Con nostalgia recordó cuando hace ocho años, ya de regreso de la fiesta de La Reforma, su abuelo le dijo delante de Isidora (abuela), “bueno nieto hasta acá llegué, ya podes largarte solo, estás preparado”. Desde ese entonces, se hizo los asadores y las parrillas que necesitaba para continuar con la profesión de su abuelo.
Una de las cosas más importantes a la hora de hacer un asado, es elegir qué tipo de leña se va usar. Explicó que “la leña de caldén ayuda cuando se hace en asador, pero no sirve para la parrilla. En cambio, la que es muy buena es la de algarrobo, ya que hace una buena llama y deja mucha brasa; a diferencia del piquillín, que hace buena brasa pero no tanta llama. Otra que he usado y es buena, es la raíz del alpataco”. El tema de la leña no es un dato menor. Lo propio ocurre con la elección de usar el asador o una parrilla, porque la carne obtiene el gusto según lo que se utilice, concluyó.

Una amistad especial.
En relación al número de asados que lleva hechos, manifestó que son poco más de mil. “Esa cifra abarca, como sé decir, un popurrí de carne. Desde vaca con o sin cuero, a corderos, chivos, lechones y chorizos, entre otros cortes”, manifestó.

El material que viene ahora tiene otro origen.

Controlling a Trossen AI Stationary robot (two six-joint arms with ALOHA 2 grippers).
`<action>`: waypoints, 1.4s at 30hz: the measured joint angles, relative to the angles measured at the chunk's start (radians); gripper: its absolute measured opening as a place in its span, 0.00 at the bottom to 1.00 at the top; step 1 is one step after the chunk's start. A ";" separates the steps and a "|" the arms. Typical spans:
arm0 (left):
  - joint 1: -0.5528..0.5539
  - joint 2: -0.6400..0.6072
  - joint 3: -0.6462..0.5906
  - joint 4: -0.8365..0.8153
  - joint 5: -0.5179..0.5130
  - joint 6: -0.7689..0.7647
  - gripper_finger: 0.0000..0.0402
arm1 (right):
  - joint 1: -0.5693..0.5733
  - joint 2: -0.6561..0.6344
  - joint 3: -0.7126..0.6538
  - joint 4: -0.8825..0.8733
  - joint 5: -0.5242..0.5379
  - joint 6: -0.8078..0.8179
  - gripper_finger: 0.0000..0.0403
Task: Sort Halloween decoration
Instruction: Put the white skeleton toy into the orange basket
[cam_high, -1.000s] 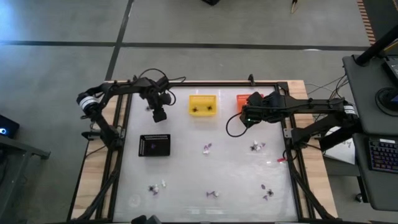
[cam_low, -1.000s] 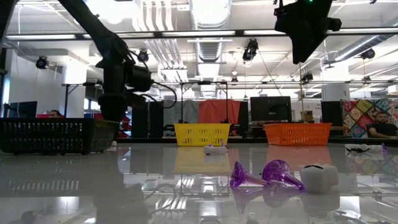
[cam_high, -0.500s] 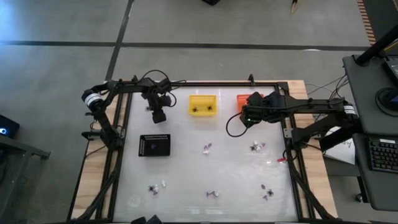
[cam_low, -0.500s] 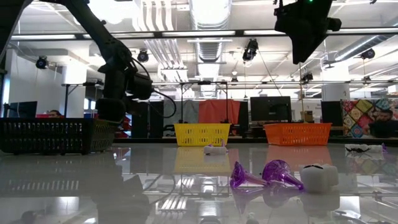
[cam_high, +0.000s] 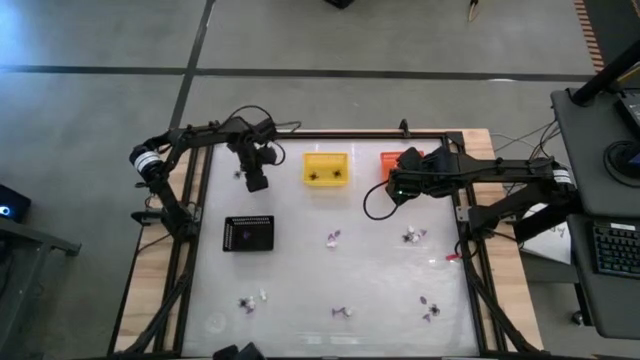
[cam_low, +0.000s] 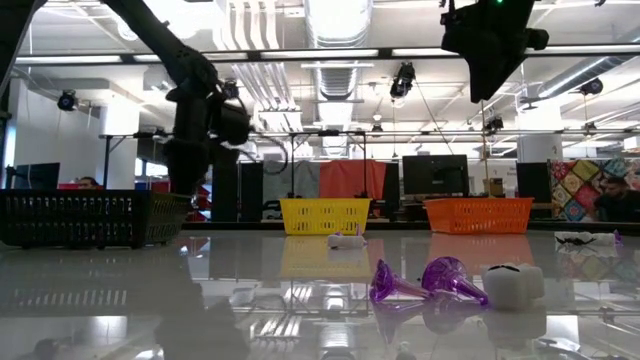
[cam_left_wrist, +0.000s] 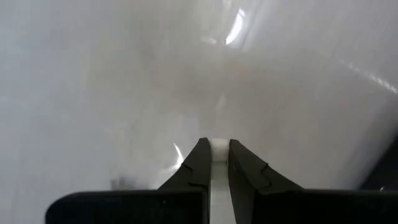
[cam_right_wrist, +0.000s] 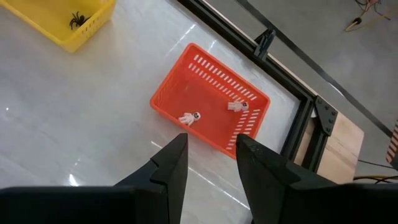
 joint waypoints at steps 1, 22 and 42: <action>0.000 0.000 0.017 -0.001 0.018 -0.001 0.01 | 0.000 0.000 0.000 0.000 0.000 0.000 0.32; 0.000 0.042 0.471 0.218 0.236 0.000 0.00 | -0.017 0.000 0.000 0.003 0.002 0.048 0.32; -0.013 0.048 0.487 0.549 0.522 -0.049 0.00 | -0.119 0.000 0.000 0.021 0.001 0.294 0.32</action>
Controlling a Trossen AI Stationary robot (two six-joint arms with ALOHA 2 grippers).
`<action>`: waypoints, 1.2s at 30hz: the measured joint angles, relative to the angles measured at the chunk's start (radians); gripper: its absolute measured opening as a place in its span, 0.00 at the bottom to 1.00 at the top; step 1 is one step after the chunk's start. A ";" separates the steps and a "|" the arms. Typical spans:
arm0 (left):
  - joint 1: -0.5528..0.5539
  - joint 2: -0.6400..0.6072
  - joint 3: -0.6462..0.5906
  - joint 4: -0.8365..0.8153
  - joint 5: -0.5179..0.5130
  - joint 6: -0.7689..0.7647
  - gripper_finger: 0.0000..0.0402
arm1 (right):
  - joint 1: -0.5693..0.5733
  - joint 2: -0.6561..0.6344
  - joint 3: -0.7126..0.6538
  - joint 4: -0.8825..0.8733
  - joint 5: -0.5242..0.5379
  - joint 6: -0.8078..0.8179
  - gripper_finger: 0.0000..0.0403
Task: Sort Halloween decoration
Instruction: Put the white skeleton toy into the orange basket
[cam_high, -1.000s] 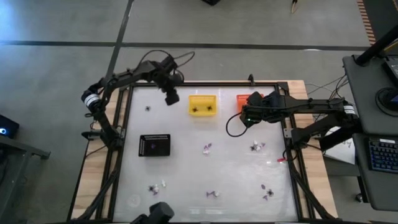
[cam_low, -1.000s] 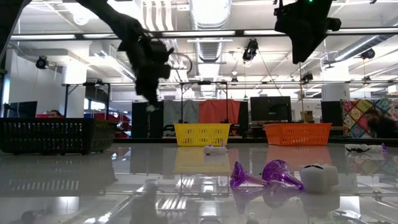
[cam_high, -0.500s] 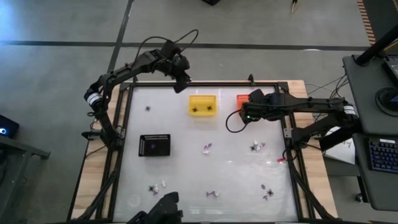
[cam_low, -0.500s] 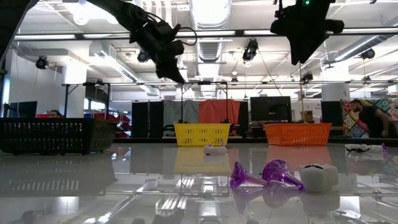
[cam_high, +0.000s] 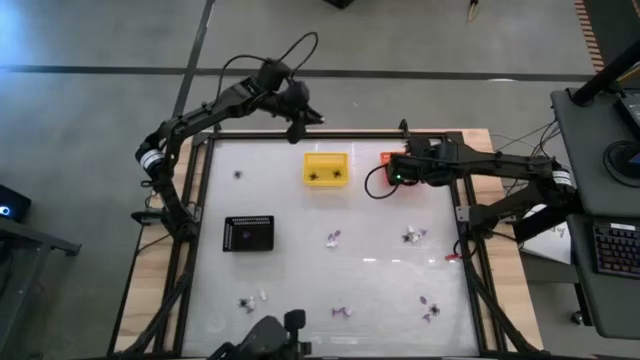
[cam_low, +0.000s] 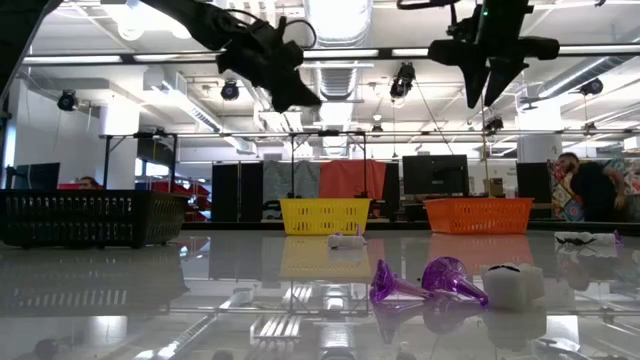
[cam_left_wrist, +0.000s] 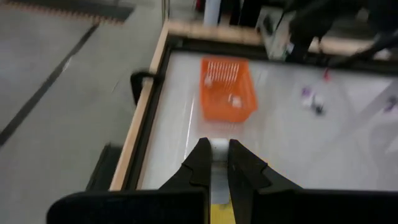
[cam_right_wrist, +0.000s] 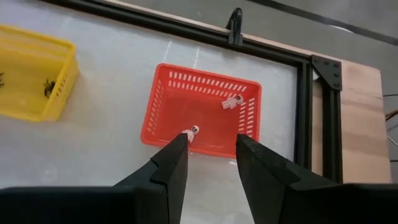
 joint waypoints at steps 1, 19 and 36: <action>0.000 0.000 0.000 0.030 0.021 -0.019 0.00 | 0.000 0.000 0.000 0.000 0.000 0.000 0.32; -0.039 0.000 0.000 0.268 0.165 -0.191 0.00 | -0.014 -0.010 0.011 0.340 -0.083 -0.162 0.29; -0.071 0.000 -0.001 0.449 0.350 -0.509 0.00 | -0.016 -0.012 0.011 1.033 -0.329 -0.539 0.22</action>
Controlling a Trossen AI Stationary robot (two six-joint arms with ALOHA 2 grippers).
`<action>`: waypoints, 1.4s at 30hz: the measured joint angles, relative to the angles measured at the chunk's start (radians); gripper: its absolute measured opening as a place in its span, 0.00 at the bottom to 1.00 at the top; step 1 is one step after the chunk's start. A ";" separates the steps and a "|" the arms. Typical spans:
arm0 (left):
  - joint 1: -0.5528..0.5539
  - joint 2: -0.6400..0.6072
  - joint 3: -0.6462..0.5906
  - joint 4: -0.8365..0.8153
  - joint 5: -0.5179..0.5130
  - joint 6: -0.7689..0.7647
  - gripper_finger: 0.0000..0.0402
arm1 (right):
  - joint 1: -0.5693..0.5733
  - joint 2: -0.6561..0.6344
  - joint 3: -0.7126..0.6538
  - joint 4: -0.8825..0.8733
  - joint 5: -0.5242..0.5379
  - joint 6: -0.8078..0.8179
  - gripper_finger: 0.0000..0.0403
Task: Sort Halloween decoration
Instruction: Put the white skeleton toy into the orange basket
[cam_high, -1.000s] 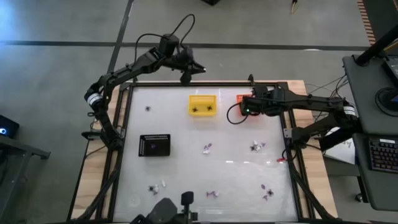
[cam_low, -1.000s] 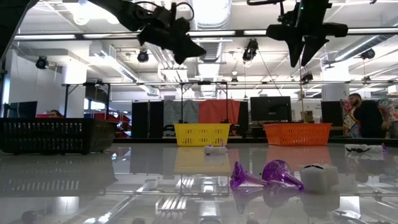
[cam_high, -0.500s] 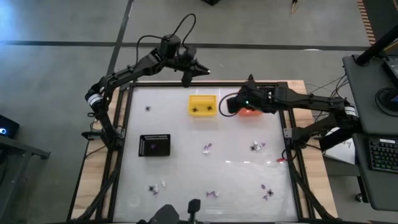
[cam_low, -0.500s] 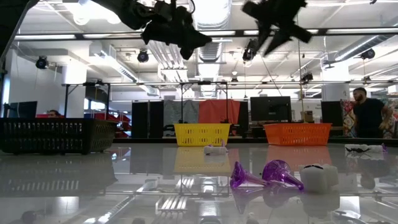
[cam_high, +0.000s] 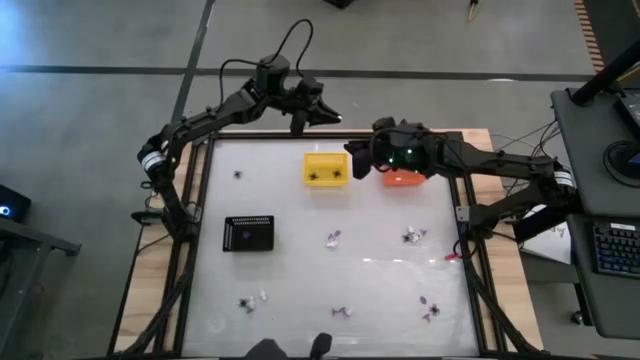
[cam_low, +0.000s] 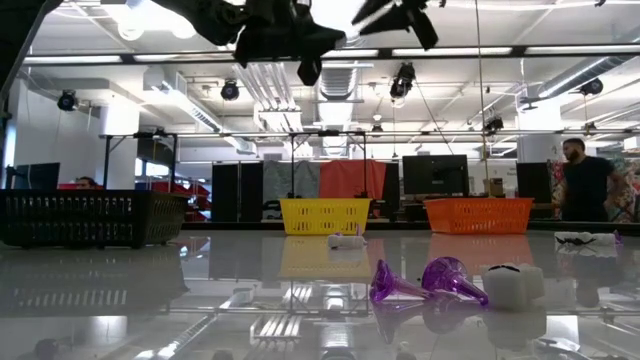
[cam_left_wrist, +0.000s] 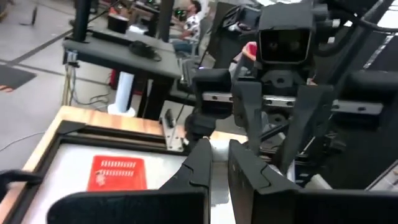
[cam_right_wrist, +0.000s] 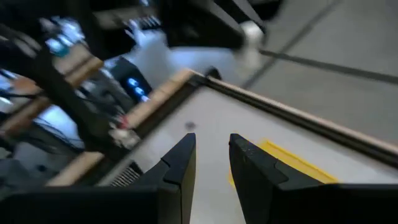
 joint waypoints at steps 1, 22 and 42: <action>-0.001 0.000 0.000 0.009 0.014 -0.010 0.00 | 0.000 0.000 0.000 0.027 -0.010 -0.005 0.22; -0.021 0.000 0.005 0.170 0.197 -0.155 0.00 | -0.005 0.013 0.000 0.177 0.010 -0.021 0.36; -0.024 0.000 0.006 0.181 0.211 -0.150 0.00 | -0.018 0.089 0.000 0.276 0.010 -0.046 0.33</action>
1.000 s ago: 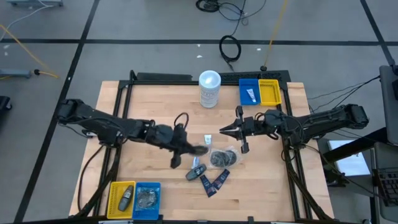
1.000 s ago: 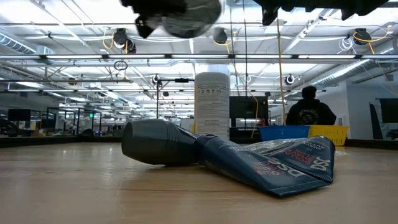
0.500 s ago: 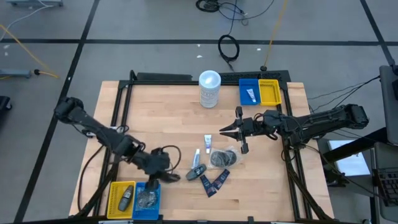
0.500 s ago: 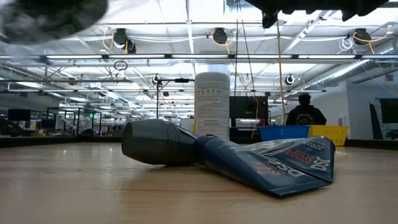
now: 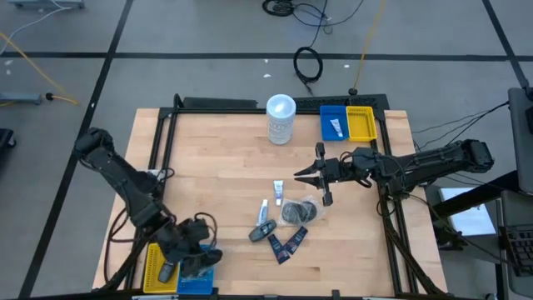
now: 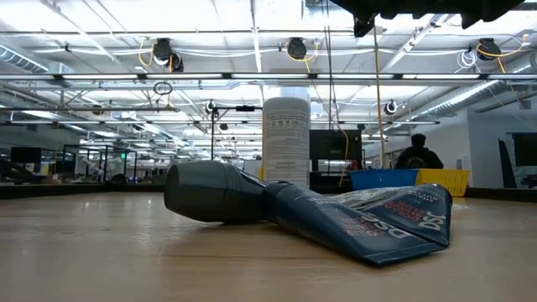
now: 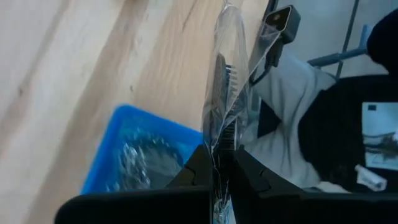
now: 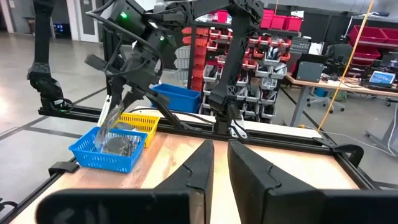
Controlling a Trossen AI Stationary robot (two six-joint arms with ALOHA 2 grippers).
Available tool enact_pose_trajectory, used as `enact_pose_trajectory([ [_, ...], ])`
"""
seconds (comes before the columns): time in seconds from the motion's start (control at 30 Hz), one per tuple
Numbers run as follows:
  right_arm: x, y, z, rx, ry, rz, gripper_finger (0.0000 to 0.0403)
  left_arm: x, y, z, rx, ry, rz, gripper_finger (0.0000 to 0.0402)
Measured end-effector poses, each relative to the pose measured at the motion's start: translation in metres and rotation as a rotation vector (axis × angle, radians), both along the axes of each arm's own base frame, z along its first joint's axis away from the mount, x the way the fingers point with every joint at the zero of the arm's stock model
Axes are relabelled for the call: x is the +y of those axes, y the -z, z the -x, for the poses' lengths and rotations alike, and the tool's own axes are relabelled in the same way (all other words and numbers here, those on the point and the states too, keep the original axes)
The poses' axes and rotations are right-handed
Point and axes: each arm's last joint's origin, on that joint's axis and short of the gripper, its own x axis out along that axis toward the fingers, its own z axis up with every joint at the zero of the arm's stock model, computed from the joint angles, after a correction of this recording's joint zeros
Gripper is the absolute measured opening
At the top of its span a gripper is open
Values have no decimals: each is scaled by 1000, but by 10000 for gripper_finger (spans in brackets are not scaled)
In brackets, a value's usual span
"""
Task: Pick & Place Travel size toiletries
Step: Put the black hairbrush into the bottom blue bin
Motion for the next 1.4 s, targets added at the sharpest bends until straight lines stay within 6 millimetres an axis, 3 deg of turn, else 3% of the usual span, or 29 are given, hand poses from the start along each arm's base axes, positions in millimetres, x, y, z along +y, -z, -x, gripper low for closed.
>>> enact_pose_trajectory([
  [0.3,0,0,0,1,0,-1,43,-20,2,24,68,-206,90,18],
  [0.47,0,0,0,1,0,0,43,-34,12,34,150,-304,120,9],
  [0.67,0,0,0,5,0,1,43,-48,24,43,233,-390,152,32],
  [0.93,0,2,0,21,0,3,43,-53,31,51,266,-477,164,11],
  [1.17,0,2,0,22,0,3,43,-52,31,51,263,-508,154,82],
  [1.4,0,2,0,22,0,3,43,-52,31,51,259,-496,147,101],
])
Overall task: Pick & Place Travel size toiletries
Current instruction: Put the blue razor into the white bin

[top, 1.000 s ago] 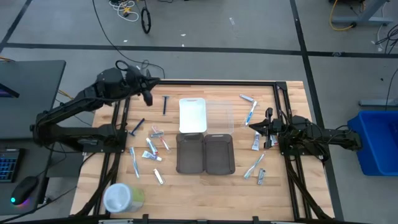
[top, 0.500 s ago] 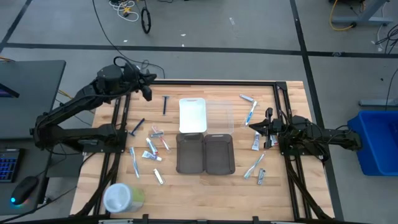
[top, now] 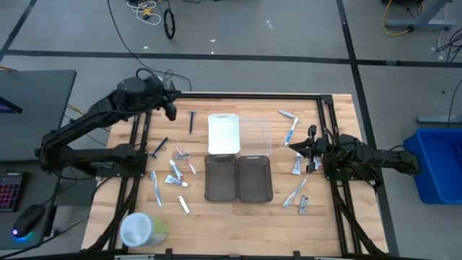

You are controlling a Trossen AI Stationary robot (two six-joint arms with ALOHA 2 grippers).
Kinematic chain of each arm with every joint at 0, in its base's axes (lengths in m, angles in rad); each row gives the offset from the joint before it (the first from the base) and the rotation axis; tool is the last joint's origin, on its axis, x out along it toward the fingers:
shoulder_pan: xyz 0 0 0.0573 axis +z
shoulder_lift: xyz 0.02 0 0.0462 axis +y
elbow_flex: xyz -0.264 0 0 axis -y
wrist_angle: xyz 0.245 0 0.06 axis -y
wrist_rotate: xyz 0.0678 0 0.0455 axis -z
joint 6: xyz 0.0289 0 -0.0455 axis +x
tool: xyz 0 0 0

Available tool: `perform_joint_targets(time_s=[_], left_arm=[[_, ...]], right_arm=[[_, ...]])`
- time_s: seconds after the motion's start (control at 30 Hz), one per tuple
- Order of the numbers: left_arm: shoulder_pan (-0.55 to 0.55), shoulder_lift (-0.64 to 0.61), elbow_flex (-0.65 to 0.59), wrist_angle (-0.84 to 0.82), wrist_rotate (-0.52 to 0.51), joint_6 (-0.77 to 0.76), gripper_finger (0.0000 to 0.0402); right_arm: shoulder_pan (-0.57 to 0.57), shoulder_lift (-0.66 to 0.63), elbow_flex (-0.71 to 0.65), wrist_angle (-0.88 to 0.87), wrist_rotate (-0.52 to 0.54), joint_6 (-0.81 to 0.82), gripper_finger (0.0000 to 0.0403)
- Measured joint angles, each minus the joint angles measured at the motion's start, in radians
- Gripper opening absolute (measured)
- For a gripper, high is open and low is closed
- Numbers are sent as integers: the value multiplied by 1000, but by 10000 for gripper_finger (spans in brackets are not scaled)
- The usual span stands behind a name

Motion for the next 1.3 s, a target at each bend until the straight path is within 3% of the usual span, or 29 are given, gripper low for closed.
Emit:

Otra de las satisfacciones que le ha dado su profesión es el haber hecho muchas amistades, además de haber conocido numerosos lugares. Una de ellas, que Martín destaca con cierto orgullo, es la que mantiene desde hace años con el reconocido cantante de tango Fernando Soler, quien además es dueño de Señor Tango en Ciudad de Buenos Aires.
“Desde que lo conocí, he tenido la suerte de viajar a San Martín de los Andes para hacerle asados a su familia y amigos que suele hospedar en la cabaña que posee en ese hermosa ciudad. Lo mismo, he hecho en Buenos Aires”, expresó.
El achense sostiene que posee una deuda con su amigo Fernando Soler, la cual justamente es demostrar toda su destreza en Señor Tango. “La verdad que es una cuenta pendiente, que espero poder saldar pronto”, añadió.
Pero Martín no sólo se dedica a hacer asados, también colabora con su tío Juan Carlos Lucero, otro de sus pilares de su vida, en el comercio Automotores Repuestos. Tal es así que el 9 de julio, cuando cumpla sus 37 años, también llegará a los 25 años de trabajo.
“Debo agradecer el tío que tengo, porque cada vez que debo salir a realizar asados, nunca me puso un ‘pero’. Siempre me apoyó, porque sabe que me gusta, y tomé la posta de lo que su padre hizo por muchos años”, finalizó Videla.